### What is expected:
The material below holds pictures; leave them out and reproduce exactly the lines from the one with "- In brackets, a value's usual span" through the one with "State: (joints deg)", inclusive.

### Materials provided:
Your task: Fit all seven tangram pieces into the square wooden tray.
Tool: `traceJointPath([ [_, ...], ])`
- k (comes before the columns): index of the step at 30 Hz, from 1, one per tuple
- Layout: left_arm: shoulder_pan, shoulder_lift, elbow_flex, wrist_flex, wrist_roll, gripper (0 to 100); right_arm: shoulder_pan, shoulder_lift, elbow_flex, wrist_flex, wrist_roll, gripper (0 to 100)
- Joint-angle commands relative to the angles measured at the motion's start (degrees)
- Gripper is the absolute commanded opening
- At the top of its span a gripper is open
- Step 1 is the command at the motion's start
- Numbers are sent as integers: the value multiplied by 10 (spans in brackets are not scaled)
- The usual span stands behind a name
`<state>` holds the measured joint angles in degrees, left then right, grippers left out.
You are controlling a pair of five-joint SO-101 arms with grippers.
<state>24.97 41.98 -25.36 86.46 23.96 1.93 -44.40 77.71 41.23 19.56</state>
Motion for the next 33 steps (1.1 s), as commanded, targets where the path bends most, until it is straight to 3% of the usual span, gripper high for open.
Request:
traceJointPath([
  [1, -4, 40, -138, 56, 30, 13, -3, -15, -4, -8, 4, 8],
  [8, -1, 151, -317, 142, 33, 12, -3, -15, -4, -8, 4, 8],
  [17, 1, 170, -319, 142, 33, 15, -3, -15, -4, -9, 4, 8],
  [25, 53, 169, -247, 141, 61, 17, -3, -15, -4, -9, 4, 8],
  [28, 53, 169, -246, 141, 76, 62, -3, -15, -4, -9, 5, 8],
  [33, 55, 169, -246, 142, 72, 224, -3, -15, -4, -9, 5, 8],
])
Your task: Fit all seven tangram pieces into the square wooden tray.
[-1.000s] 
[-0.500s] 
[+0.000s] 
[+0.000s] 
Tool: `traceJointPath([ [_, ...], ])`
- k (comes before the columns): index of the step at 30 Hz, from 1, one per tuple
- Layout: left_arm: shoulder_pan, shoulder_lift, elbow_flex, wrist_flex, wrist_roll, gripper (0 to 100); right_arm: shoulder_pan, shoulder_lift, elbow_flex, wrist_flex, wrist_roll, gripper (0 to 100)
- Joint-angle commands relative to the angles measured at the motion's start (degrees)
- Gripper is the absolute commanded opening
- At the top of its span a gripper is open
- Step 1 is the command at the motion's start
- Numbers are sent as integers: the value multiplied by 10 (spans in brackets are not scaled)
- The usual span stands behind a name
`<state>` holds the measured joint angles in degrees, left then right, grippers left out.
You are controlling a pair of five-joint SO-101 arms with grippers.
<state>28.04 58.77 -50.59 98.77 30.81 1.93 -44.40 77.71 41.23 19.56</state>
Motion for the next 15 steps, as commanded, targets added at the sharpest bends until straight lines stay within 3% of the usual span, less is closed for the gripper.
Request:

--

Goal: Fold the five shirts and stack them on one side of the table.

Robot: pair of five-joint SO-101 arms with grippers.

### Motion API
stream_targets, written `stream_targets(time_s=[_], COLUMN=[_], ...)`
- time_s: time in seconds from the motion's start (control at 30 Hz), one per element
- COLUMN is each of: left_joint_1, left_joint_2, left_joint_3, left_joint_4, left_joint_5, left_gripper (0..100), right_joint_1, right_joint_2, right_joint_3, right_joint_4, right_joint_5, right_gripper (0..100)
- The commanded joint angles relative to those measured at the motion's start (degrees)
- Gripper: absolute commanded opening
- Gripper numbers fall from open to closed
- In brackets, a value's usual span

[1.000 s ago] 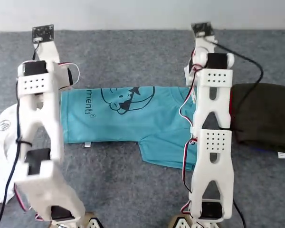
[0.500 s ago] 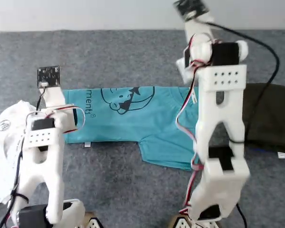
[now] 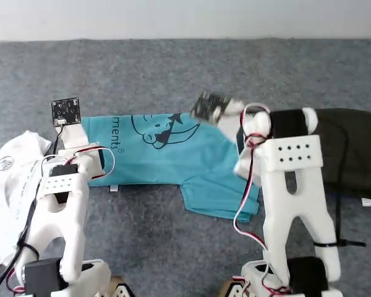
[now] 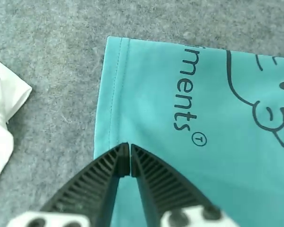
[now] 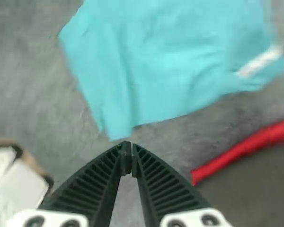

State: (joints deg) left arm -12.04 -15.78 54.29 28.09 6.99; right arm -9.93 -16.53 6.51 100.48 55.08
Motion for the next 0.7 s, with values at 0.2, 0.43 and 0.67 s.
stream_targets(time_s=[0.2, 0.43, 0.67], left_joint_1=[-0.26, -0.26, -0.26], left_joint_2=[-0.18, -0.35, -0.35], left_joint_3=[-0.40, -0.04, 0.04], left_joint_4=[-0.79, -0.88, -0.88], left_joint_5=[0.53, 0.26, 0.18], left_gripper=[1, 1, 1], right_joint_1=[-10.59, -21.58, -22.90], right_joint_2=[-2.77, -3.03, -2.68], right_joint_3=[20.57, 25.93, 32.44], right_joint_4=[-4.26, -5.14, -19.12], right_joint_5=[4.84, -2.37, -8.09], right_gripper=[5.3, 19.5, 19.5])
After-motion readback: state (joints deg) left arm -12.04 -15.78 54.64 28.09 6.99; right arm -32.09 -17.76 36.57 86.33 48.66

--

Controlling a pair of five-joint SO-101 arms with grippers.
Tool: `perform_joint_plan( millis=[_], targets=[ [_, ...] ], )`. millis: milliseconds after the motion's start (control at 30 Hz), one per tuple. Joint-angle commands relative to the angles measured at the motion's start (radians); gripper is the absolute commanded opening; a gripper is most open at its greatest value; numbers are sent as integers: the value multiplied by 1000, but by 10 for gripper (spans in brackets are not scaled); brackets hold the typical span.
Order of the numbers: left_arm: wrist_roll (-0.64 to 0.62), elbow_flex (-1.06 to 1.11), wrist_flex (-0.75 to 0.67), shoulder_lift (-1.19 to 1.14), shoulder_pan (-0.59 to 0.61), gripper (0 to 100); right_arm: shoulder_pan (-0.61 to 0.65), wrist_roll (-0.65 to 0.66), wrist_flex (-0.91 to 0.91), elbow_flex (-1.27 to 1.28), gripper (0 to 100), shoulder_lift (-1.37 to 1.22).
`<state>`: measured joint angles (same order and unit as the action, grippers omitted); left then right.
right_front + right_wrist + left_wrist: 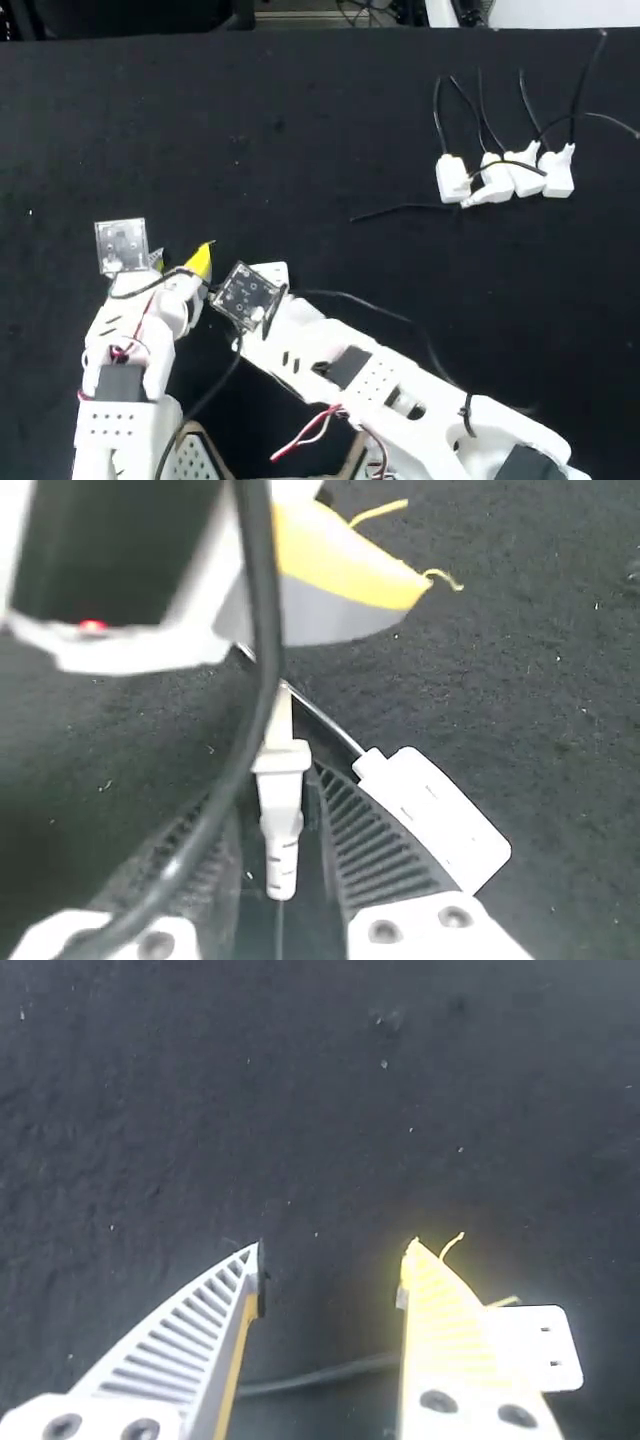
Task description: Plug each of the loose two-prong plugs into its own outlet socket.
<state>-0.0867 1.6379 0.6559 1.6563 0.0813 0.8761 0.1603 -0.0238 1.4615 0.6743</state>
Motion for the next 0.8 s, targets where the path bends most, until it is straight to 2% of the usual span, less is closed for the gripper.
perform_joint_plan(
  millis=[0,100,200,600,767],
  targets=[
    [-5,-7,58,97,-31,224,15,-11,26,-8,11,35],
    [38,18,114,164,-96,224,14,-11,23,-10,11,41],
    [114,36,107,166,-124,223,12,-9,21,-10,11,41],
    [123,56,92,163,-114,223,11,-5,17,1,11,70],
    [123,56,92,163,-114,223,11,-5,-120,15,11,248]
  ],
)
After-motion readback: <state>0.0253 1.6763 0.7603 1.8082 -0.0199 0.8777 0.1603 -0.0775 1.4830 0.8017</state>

### Solution to the problem:
- In brackets, a value's usual span

[1.000 s ago] 
[0.500 s ago] 
[now] 
[now] 
[now] 

State: (joints deg) left arm -12.04 -15.78 54.29 28.09 6.99; right arm -9.93 -16.53 6.51 100.48 55.08

Nothing more is needed for this answer.